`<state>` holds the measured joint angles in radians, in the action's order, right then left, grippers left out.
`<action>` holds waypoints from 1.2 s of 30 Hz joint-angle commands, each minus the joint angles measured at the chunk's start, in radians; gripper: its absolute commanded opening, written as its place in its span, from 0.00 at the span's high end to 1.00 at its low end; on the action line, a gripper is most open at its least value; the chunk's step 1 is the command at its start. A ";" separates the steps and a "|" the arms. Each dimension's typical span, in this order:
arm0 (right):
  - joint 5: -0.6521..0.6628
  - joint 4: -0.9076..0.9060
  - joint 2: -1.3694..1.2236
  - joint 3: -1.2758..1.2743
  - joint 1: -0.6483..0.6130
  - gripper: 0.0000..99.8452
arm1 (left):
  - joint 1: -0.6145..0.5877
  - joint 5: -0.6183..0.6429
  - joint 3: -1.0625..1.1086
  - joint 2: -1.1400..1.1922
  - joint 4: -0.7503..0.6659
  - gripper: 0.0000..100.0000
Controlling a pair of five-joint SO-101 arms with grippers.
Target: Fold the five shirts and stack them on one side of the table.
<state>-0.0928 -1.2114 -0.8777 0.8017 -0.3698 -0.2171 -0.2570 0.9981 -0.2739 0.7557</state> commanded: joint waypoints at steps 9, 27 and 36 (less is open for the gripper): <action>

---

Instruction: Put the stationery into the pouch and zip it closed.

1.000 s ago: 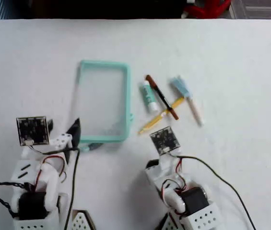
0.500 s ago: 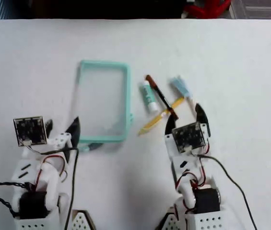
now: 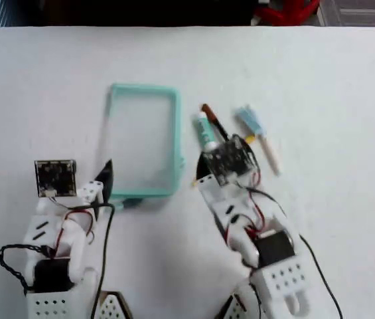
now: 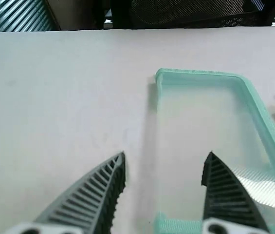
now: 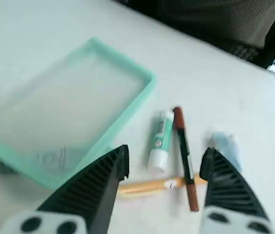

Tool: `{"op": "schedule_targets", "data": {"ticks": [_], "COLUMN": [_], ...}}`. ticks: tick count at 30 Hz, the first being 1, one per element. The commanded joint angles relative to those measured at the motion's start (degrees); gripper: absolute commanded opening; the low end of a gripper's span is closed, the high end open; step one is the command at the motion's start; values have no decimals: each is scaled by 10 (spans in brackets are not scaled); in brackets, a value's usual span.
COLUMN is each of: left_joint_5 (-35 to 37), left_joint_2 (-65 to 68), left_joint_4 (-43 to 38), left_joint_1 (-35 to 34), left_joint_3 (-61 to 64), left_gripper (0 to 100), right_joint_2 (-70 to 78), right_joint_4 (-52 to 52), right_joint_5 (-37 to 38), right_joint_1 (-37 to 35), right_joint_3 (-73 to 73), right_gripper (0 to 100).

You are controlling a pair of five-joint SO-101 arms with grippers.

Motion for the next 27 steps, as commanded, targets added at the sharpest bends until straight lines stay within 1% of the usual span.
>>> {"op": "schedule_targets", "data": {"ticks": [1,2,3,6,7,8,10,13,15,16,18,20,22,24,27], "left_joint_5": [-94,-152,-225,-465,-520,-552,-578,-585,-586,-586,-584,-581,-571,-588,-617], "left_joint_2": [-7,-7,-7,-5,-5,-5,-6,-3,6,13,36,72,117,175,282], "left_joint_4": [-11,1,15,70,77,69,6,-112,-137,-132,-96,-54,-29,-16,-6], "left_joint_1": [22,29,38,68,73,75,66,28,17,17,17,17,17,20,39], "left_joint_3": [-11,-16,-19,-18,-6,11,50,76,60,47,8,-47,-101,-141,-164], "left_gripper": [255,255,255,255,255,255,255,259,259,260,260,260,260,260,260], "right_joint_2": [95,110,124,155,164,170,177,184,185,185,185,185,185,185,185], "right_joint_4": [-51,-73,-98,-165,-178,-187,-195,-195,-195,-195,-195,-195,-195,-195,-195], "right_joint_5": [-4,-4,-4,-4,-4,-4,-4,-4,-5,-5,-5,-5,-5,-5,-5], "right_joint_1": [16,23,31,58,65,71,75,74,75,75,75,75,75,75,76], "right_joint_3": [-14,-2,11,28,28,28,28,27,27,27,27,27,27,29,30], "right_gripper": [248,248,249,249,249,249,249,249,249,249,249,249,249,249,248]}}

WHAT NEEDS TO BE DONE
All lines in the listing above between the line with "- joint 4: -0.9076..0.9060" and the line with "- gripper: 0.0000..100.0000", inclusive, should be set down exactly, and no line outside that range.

YOUR RESPONSE
  - joint 4: -0.9076..0.9060
  - joint 2: -1.3694..1.2236
  - joint 3: -1.2758..1.2743
  - joint 1: -0.6483..0.6130
  - gripper: 0.0000..99.8452
arm1 (left):
  - joint 1: -0.6145..0.5877
  - joint 5: -0.6183..0.6429
  - joint 3: -1.0625..1.1086
  - joint 2: -1.1400..1.1922
  - joint 4: -0.7503..0.6659
  - gripper: 0.0000..100.0000

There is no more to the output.